People living in the Loop 1604/Blanco Road area are learning more about the state’s plan to create a diverging diamond at the congested North Side intersection, but some neighbors remain worried.
Concerns about construction and how the finished product could affect local communities surfaced during a spring forum organized by the Texas Department of Transportation at the San Antonio Shrine Auditorium.
Tim Fairbanks, president of the Blanco Bluffs Homeowners Association, said he and neighbors have a hard time entering and leaving their community during rush hours.
TxDOT proposes turning the Blanco/1604 intersection into an interchange known as a diverging diamond, where two directions of traffic on Blanco cross to the opposite side on both sides of the overpass.
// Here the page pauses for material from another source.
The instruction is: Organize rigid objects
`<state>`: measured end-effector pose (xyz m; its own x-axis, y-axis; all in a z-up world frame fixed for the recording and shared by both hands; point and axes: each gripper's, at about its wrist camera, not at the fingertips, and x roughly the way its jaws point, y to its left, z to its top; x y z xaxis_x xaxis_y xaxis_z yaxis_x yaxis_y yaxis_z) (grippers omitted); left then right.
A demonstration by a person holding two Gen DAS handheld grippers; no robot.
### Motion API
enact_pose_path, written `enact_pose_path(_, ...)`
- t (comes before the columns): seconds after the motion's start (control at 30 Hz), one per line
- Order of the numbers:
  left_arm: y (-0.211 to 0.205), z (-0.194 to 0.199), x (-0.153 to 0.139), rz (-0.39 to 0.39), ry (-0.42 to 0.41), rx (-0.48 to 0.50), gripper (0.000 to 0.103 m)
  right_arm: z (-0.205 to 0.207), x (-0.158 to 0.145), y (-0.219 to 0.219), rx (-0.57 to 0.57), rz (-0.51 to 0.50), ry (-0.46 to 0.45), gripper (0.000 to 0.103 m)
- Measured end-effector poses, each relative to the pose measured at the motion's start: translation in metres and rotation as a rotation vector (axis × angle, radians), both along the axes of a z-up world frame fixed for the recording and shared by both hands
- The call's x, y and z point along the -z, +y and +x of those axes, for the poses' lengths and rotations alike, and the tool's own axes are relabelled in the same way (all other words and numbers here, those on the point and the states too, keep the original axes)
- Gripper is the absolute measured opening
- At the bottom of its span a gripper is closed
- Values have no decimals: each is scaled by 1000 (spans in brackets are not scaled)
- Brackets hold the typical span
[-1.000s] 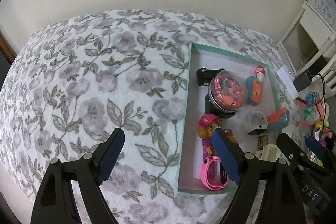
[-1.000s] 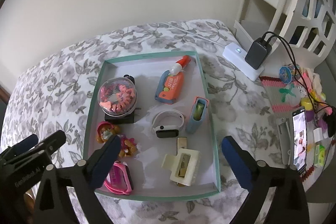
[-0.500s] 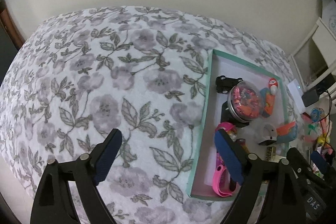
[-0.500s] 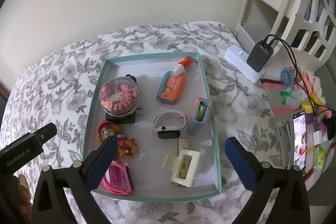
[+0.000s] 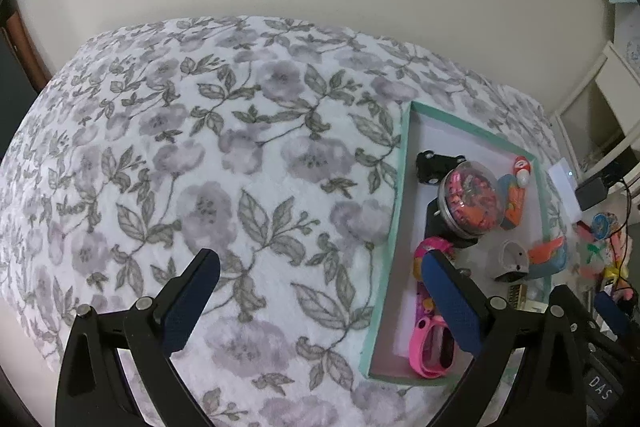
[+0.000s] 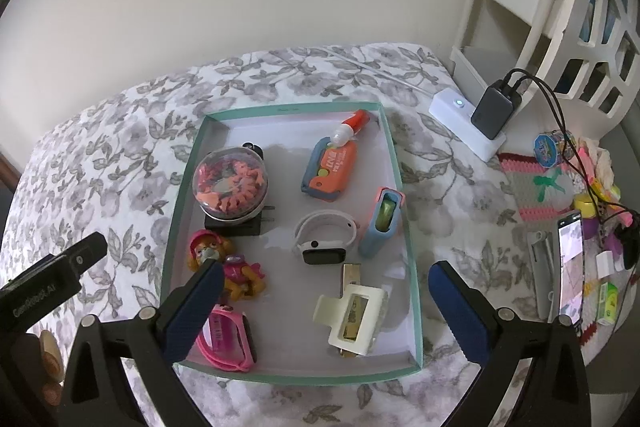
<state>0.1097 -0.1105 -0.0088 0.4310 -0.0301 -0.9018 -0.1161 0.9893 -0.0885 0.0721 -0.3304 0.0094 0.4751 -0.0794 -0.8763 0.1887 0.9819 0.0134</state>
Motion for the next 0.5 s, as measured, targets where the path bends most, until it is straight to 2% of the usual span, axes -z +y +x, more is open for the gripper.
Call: enact_pose_path(0.5, 0, -40, -10, 126, -19, 49, 101, -18, -9, 15, -26, -14, -18, 103)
The idea behind the diverging diamond, TxDOT has said, is to increase mobility on northbound and southbound Blanco, a state road, especially during morning and evening heavy traffic.
The diverging diamond alone will not help much, said Fairbanks, whose 168-home subdivision is just southwest of the Blanco/1604 intersection.
“This will continue until issues on Loop 1604 are addressed,” he added. “I think we’re putting the cart before the horse.”
According to TxDOT, the annual average daily traffic count on Blanco north of 1604 was 36,400 in 2017.
That number is projected to hit 41,450 in 2020, and rise to 70,300 by 2050. Peak-time traffic tends to stack up on the westbound and eastbound freeway frontage roads leading to Blanco.
Other proposed improvements for the intersection include additional turn lanes and medians at the interchange, and improved bicycle lanes, sidewalks and walkways.
TxDOT also plans to add frontage lanes along 1604 from Huebner Road to Stone Oak Parkway, widen existing bridges spanning Panther Springs Creek, and add a bridge over the creek to accommodate the new frontage lanes.
TxDOT representatives have said while they are not commonplace in Texas, diverging-diamond interchanges are known to increase safety for motorists at key intersections.
According to TxDOT, there’s an average of 25 vehicular collisions yearly on Blanco on or near 1604; there is an average of 29 crashes per year on the 1604 frontage roads. Crash rates on 1604 frontage roads and on Blanco are higher than the statewide average.
If the project proceeds as planned, the state would need to acquire 1.40 acres of additional rights of way around the intersection to accommodate new road construction.
None of those parcels would displace residents or businesses.
TxDOT has conducted an environmental analysis and found that noise barriers, as requested by some neighbors and merchants, are neither “feasible nor reasonable” for the intersection.
The state is also continuing talks with the U.S. Fish and Wildlife Service on how the project could affect endangered species known to live around the proposed site, which straddles the Edwards Aquifer Recharge Zone.
TxDOT expects to finalize schematics and get full environmental clearance by the end of this spring, and then begin right-of-way acquisition and utility adjustments a year from now.
Construction could begin in 2021 and last two years. The project currently has an estimated cost of $43 million in state and federal money.
Many area residents at the March 28 meeting had questions about TxDOT’s plan for Blanco and 1604, but a few are worried about unintended consequences.
Resident James Scott complained about speeding motorists on Blanco and neighboring residential roads. He also expressed concern that bike lanes and revamped pedestrian pathways would not work with the high level of traffic on a reconfigured interchange.
“I don’t think the best way to go about this is to force bicycles and pedestrians to a shared sidewalk,” Scott added.
Timberwood Park resident Cruz Gutierrez said his problem concerns traffic farther north of 1604, and about pedestrian paths in the same area.
Another area resident said the entrance to his gated neighborhood just off Blanco is short and is often the scene of motorists awaiting acknowledgement by a posted security guard to enter the community.
The man said he is concerned a drastic change in traffic habits around the 1604/Blanco intersection could worsen that situation.
Art Jacobson, a resident of The Vineyard, said turning left out of his neighborhood onto northbound Blanco during rush hour is difficult, and suggested something be done farther up the road at the Blanco/Huebner Road intersection.
“I’m hoping they’ll do something to alleviate the traffic at that light,” he said.